When Jo arrived at work she was eager to get to therapy, she needed to vent desperately. She made a beeline to the office where her therapist was waiting for her, she took a seat opposite Dr Isles,
“Good morning, Jo- How are you feeling today?” Jo couldn’t help but let out a quiet chuckle,
“Well…” Jo then went on to explain how she was feeling about not being in the field and how she wasn’t quite adjusting to the new role, she explained how she was unintentionally growing resentful towards Eddie which she knew was unfair, when she finally finished speaking her mouth was dry and she found herself gulping down a glass of water, Dr Isles pondered what Jo had told him for a few moments.
“I understand why your boyfriend doesn’t want you to be in the field, he obviously cares about you very deeply, I think you feel angry because you aren’t used to having someone looking out for you- since your grandparents died when you were young, you’ve grown up with a very small circle and now that's expanding and it scares you that someone cares about you. You’ve always been able to take risks with your job and do whatever you wanted, and now you feel that you’re losing control in your life, because for the first time ever you aren’t the only character in your story. And you don’t know how to let someone care for you.” There was a brief silence,
“I don’t know what I’m supposed to do, I don’t want to give up a big part of myself just so that Eddie sleeps at night. It’s like me asking him to stop singing just in case someone stalks him- it's unreasonable!”
“Why do you think it’s unreasonable?”
“Because I’m standing down because of a ‘what if’, this job is all I’ve ever done and I’m not dead yet. Why does this have to be the compromise?”
“I can’t answer that, only you and Eddie can.”

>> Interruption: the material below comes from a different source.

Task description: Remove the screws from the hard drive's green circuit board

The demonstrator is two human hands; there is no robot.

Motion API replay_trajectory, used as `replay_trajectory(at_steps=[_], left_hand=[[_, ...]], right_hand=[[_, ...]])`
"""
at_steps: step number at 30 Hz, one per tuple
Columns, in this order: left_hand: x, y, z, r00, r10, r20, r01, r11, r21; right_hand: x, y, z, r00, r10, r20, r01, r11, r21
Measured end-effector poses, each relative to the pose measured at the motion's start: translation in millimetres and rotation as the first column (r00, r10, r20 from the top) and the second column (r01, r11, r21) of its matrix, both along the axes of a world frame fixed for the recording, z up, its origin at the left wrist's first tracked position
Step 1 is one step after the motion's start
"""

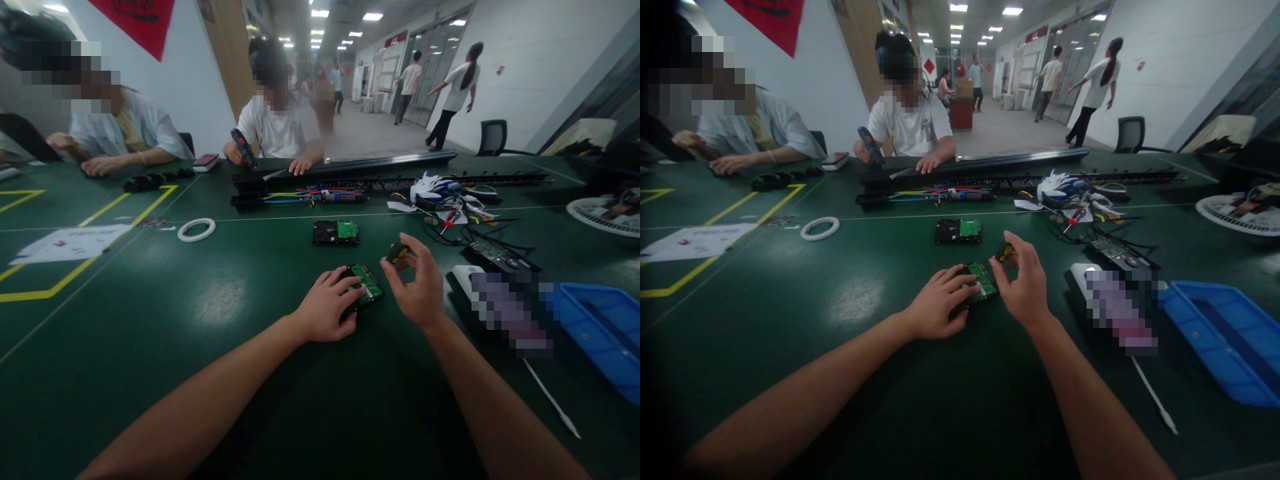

At potatohead Eddie was stewing, he seemed withdrawn which in the past wasn’t a good sign for the band, it was Jeff who broke the silence,
“What’s going on Ed?”
“I think I fucked up.” He went on to explain the situation and how Jo had spoken to him, he felt guilty but he thought it would be better to feel guilty than to have to plan Jo’s funeral. But then again he didn’t want to lose her again, he was so conflicted. The guys had very little input, the best they could offer their distressed friend was a place to vent without judgement, which he obviously needed.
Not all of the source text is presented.